And whereas We are desirous, upon all Occasions, to testify Our Royal Sense and Approbation of
the Conduct and Bravery of the Officers and Soldiers of Our Armies, and to reward the same, We do
hereby command and impower Our Governors of Our said Three New Colonies, and all other Our
Governors of Our several Provinces on the Continent of North America, to grant, without Fee or
Reward, to such Reduced Officers as have served in North America during the late War, and to such
Private Soldiers as have been or shall be disbanded in America, and are actually residing there, and
shall personally apply for the same, the following Quantities of Lands, subject at the Expiration of
Ten Years to the same Quit-Rents as other Lands are subject to in the Province within which they
are granted, as also subject to the same Conditions of Cultivation and Improvement; viz.
To every Person having the Rank of a Field Officer, Five thousand Acres. — To every Captain,
Three thousand Acres. — To every Subaltern or Staff Officer, Two thousand Acres. — To every
Non-Commission Officer, Two hundred Acres. — To every Private Man, Fifty Acres.

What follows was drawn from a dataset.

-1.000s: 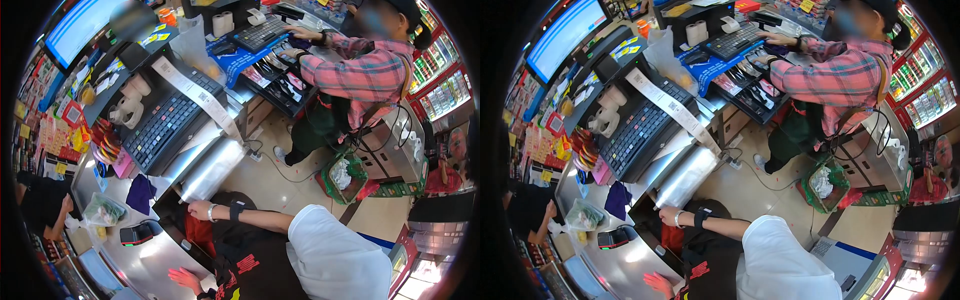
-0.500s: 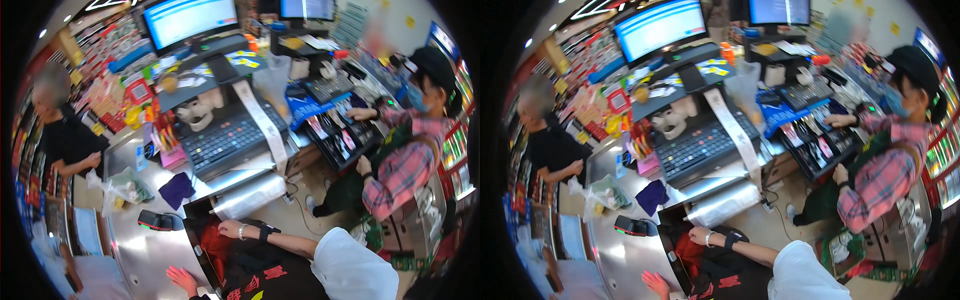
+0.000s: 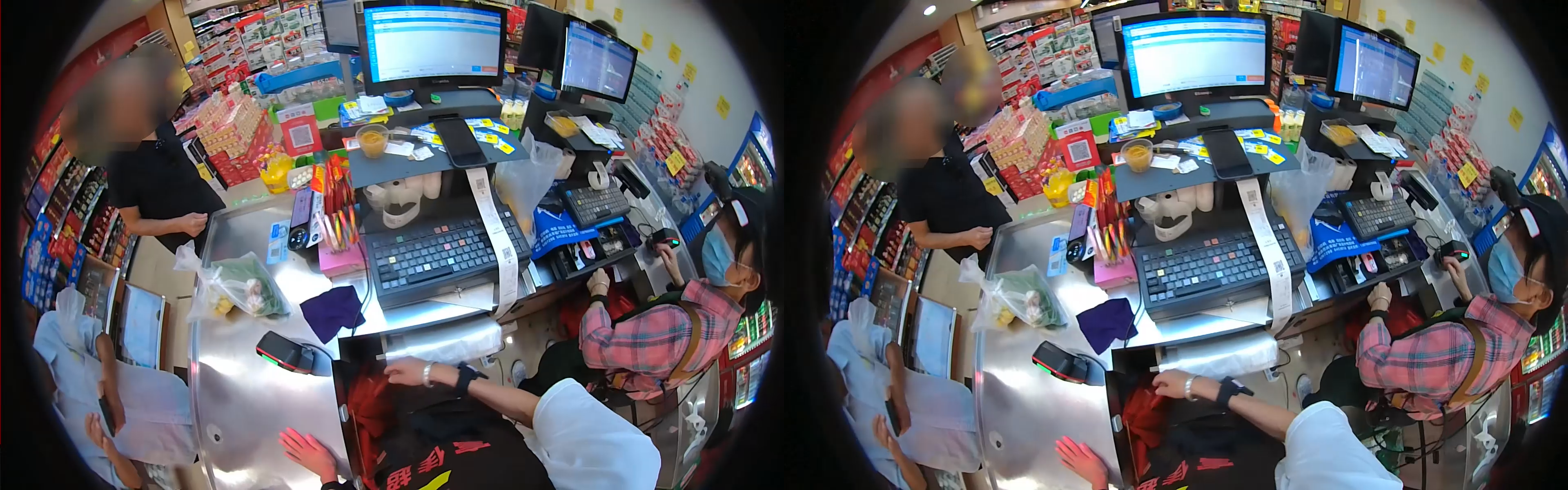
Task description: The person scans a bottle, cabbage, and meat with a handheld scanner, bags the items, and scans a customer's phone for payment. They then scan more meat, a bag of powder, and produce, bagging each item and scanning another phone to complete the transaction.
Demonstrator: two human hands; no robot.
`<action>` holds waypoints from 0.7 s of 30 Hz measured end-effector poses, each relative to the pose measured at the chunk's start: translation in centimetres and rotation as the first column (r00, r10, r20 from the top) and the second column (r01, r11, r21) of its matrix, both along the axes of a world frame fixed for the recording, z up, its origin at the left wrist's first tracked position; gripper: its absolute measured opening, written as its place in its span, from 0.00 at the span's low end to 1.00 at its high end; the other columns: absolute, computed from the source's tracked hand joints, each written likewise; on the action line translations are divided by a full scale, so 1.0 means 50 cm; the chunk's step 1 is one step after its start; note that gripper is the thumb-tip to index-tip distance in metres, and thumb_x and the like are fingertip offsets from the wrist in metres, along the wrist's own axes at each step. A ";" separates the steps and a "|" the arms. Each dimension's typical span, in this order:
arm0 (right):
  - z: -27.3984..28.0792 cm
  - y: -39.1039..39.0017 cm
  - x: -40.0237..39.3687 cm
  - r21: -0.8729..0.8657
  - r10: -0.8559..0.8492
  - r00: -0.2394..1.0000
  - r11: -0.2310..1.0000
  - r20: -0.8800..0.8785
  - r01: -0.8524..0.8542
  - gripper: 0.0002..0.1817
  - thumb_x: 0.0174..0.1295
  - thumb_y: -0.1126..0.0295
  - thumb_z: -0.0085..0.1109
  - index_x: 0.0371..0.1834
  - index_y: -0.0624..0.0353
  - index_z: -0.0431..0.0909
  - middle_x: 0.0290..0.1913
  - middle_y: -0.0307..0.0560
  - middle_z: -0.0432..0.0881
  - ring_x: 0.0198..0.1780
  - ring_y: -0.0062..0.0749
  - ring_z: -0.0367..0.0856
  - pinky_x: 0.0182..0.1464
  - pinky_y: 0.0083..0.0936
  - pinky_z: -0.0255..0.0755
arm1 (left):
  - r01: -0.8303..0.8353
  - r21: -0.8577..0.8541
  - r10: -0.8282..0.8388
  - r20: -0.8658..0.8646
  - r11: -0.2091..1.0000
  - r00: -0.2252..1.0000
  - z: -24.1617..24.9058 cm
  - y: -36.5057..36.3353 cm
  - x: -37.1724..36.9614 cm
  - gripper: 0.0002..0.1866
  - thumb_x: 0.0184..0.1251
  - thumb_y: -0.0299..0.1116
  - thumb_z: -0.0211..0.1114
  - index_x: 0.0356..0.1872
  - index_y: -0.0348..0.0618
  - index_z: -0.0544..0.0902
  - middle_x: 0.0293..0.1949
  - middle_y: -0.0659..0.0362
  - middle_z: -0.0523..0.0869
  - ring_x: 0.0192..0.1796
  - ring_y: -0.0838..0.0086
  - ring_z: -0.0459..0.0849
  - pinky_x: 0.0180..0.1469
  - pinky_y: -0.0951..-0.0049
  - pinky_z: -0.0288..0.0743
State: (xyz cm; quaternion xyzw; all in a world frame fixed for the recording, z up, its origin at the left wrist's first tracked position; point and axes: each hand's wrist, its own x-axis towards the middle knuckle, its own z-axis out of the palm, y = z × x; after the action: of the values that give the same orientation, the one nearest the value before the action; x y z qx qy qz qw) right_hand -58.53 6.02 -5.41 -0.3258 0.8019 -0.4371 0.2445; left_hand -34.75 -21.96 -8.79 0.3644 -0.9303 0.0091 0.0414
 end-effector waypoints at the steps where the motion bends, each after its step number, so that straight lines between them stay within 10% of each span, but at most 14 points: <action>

We do likewise authorize and require the Governors and Commanders in Chief of all Our said
Colonies upon the Continent of North America, to grant the like Quantities of Land, and upon the
same Conditions, to such Reduced Officers of Our Navy, of like Rank, as served on Board Our
Ships of War in North America at the Times of the Reduction of Louisbourg and Quebec in the late
War, and who shall personally apply to Our respective Governors for such Grants.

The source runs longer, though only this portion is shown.